The prevailing theory at the time was that light was a wave. And if that were the case, then increasing the intensity of light should produce more electricity. But that’s not what happened. Even weak light could loosen electrons from their orbit. Einstein’s genius and insight was in postulating that light wasn’t only a wave; it was also a particle. And these particles, or photons, acted like an eight ball in pool: if you had enough of them—that is, if there was a high enough frequency rather than intensity—they could knock an electron out of an atom’s orbit and into space. At any given moment, there are a lot of photons hitting Earth. To get a sense of how many, consider that on a clear day a square metre of the planet’s surface receives about one thousand watts of solar energy. Now, consider that Earth’s area is over five hundred trillion square metres. There is plenty of solar power to go around.
The sol
ar panels we use today are the direct result of Einstein’s Nobel Prize–winning discovery. Photovoltaic cells use particles of light to knock electrons free from atoms to create an electric current. But here the electrons don’t bounce out into their surroundings, they are kept inside of the semiconductor material. The current can then be used for power. As solar cells increase in efficiency and drop in price, they, along with lithium batteries to store the energy, are our greatest hope for humanity transitioning to non-polluting energy.

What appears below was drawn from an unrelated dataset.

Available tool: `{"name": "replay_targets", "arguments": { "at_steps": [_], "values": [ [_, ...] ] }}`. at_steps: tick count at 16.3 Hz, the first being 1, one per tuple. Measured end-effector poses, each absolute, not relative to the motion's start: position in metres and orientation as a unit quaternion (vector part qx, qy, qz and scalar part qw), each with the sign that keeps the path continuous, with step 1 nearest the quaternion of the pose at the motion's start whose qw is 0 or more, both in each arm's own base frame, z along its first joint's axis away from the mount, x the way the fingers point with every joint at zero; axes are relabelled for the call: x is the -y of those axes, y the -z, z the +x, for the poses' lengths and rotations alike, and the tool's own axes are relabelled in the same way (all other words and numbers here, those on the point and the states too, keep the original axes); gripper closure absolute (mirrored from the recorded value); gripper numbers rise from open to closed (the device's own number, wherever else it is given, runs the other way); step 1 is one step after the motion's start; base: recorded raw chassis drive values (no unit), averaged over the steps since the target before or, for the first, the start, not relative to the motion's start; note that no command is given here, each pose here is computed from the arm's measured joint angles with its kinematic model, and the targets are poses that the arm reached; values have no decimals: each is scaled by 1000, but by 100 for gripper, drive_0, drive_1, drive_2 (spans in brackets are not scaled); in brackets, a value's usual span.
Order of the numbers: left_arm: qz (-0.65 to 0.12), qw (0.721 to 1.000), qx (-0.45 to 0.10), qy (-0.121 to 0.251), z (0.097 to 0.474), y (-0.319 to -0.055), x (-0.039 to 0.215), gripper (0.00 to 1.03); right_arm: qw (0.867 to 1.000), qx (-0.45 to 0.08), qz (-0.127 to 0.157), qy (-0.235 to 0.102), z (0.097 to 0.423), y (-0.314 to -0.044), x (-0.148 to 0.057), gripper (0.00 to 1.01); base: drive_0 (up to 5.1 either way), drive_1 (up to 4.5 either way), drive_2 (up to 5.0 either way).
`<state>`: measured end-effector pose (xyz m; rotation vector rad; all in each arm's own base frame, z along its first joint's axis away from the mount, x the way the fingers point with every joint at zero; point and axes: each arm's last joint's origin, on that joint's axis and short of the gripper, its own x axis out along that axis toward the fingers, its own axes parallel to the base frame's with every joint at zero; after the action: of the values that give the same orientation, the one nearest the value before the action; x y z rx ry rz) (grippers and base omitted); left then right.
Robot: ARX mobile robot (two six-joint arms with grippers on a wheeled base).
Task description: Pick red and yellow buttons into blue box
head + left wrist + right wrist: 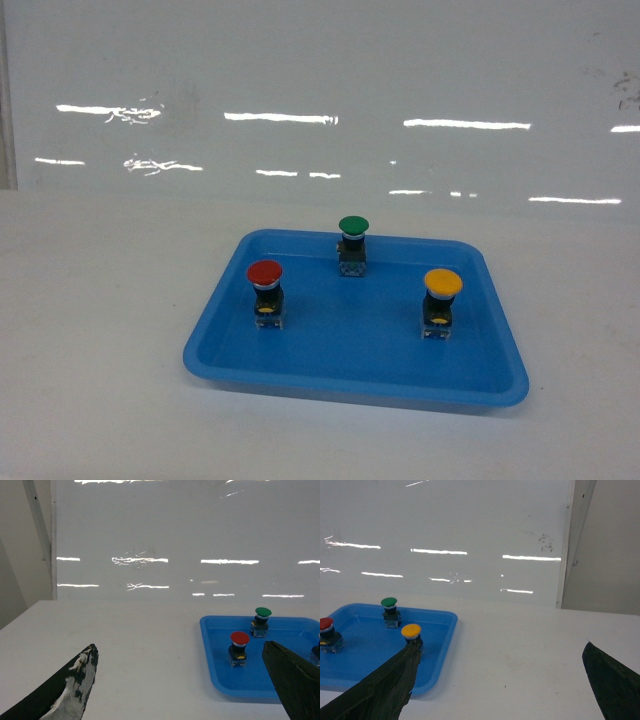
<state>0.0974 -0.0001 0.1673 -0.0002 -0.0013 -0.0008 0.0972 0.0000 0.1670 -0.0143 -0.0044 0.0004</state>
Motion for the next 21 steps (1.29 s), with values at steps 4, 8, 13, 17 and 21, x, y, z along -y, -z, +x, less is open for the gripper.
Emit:
{"name": "replay_targets", "arguments": {
  "at_steps": [4,8,13,17,21],
  "values": [
    [0,1000,0,1,97,-167,0,5,1000,2,-7,0,97,-167,0,3,0,0,0],
    [0,1000,0,0,97,-167,0,5,1000,2,-7,0,97,-167,0,3,0,0,0],
    [0,1000,1,1,97,-167,0,5,1000,2,-7,0,97,-167,0,3,0,0,0],
    [0,1000,2,1,98,-168,0,5,1000,2,-7,0,97,-167,0,3,0,0,0],
    [4,1000,15,7,120,-177,-2,5,1000,8,2,-2,120,-175,2,3,0,0,0]
  ]
}}
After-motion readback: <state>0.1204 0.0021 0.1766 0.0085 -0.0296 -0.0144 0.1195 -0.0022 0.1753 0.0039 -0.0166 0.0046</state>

Demand for solar energy is soaring and installations have jumped by 50 percent worldwide. While this is very promising, solar, for now at least, still only powers a minuscule amount of energy for the grid. According to The Guardian newspaper, even in Europe, where solar power is most prevalent, it provides only 4 percent of electricity. The problem is that the sun can’t be counted upon to be shine when everyone gets up to plug in their kettles. In fact, the sun shines when we tend to need it least. Particularly in northern climates, and particularly in winter, peak demand occurs when it is dark. Until we have batteries that can store the energy of sunlight—and until governments upgrade the grid (which was designed as a one-way system from power plants to homes) to a decentralized system that functions just as well with home solar installations feeding back into the grid—most of that clean solar power will continue to reflect back into space.*5
A different way to harness the sun’s power is by tapping into the wind, something people have been doing since the first century AD. The Netherlands, for example, is famous for its windmill technology, and by 1850 there were over ten thousand windmills dotting the Dutch countryside. As the sun heats Earth’s surface, it creates warm air, which rises and leaves an area of low pressure. As a part of nature’s balancing act, this causes other air molecules to rush in from cooler high-pressure areas. This swirling interaction is the invisible force of the wind. Windmills harness this power as it sweeps by, and the modern wind turbine can convert it to electricity.